Juliana “Jules” Fortis, a.k.a. the Chemist, is the premier chemical interrogation researcher/specialist at a government agency so secret it has no name. Somewhere along the line the agency decided her boss, Dr. Barnaby, and she had become liabilities. While they succeeded in killing Barnaby, Jules escaped and went on the run. After several unsuccessful run-ins with agents sent to eliminate her, her former handler offers her a quid pro quo deal—if she takes one last job for her ex-employers, they’ll leave her alone. If she knew something before that made her a target, the information she acquires with this job puts her in even more danger. Fast-paced and thoroughly engrossing, this tautly plotted novel with a fierce and fascinating new heroine delivers.
The Chemist by Stephenie Meyer
The Good Goodbye by Carla Buckley
“The first thing you should know is that everyone lies.
The second thing is that it matters.”
Before the first chapter even begins, this statement establishes the premise for a tragic story of how secrets, lies, and misunderstandings, mixed with bad decisions, can alter lives in a split second.
The author uses the three main characters, Natalie Falcone, her daughter, Arden, and Arden's cousin and best friend, Rory, to tell the story. The narrative bounces back and forth from one to the other as more and more is revealed about Arden and Rory and their relationship with each other and their families. The happy facade of two cousins who are closer than sisters crumbles and like a jigsaw puzzle, the pieces begin to fall into place with a more complicated family picture emerging.
There can be no perfect ending to the story of the Falcones. It's a heartwrenching journey where not everyone can be saved and there are lessons to be learned by those who are. Lies are destructive and no matter how you justify them, in the end, they can destroy lives. This book is difficult to put down.

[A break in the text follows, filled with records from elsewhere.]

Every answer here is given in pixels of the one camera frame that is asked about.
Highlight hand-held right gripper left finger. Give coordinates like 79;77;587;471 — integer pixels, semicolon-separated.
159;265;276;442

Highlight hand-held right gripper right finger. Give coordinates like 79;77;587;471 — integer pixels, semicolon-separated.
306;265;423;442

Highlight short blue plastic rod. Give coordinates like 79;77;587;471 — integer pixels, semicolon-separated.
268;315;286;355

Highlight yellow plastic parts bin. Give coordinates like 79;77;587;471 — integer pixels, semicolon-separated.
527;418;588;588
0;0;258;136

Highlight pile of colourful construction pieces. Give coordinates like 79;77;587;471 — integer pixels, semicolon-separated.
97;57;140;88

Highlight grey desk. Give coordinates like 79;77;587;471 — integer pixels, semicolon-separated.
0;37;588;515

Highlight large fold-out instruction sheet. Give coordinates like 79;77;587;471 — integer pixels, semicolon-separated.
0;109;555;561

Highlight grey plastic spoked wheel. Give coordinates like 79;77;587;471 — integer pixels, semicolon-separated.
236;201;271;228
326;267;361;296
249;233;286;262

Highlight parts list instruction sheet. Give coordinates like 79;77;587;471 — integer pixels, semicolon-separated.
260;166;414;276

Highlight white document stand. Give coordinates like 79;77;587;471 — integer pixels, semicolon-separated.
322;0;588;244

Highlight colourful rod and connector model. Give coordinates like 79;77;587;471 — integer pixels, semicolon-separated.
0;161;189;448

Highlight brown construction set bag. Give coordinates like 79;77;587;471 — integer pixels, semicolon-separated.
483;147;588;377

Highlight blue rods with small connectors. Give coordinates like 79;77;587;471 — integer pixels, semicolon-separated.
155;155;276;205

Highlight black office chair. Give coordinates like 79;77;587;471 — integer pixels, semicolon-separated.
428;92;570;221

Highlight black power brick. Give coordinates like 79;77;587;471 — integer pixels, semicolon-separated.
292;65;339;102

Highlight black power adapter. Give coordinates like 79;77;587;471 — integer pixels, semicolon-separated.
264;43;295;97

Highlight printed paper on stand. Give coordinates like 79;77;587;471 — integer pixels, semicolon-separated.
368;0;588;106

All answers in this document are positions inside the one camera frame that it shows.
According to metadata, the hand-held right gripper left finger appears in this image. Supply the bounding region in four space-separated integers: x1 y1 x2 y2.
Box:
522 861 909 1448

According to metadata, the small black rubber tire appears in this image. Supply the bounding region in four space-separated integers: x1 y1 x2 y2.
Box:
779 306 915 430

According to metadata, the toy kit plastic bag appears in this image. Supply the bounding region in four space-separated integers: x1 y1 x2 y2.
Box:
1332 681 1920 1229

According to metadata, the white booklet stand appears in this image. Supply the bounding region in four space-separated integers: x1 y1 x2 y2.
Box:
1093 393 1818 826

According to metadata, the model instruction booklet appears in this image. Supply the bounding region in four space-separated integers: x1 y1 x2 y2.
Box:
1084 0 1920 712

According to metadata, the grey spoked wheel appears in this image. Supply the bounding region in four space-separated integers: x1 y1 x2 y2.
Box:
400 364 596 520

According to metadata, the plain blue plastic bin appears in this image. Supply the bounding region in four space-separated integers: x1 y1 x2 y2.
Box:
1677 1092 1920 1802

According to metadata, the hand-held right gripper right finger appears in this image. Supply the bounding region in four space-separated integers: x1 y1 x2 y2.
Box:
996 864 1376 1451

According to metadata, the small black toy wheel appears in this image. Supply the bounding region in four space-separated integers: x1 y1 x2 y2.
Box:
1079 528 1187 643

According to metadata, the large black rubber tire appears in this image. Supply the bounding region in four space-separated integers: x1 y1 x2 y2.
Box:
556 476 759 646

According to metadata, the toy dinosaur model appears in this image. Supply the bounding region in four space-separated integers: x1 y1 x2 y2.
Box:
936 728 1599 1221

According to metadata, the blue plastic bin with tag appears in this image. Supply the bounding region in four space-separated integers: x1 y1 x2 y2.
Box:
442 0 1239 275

Theories of International Politics and Zombies by Daniel W. Drezner
With tongue firmly in cheek, Drezner, a professor of international studies at Tufts University, uses the popular interest in zombies to illuminate four major theories in international political science. Referencing writers from Max Brooks to Jared Diamond and Francis Fukuyama, and films from Dead Snow to Dead Alive, this brief, entertaining book will interest zombie enthusiasts and political newbies alike. If you’ve ever wondered about the difference between a neocon and a constructivist, or tried to figure out what “realpolitik” actually means, you owe it to yourself to give this light-hearted introduction a try.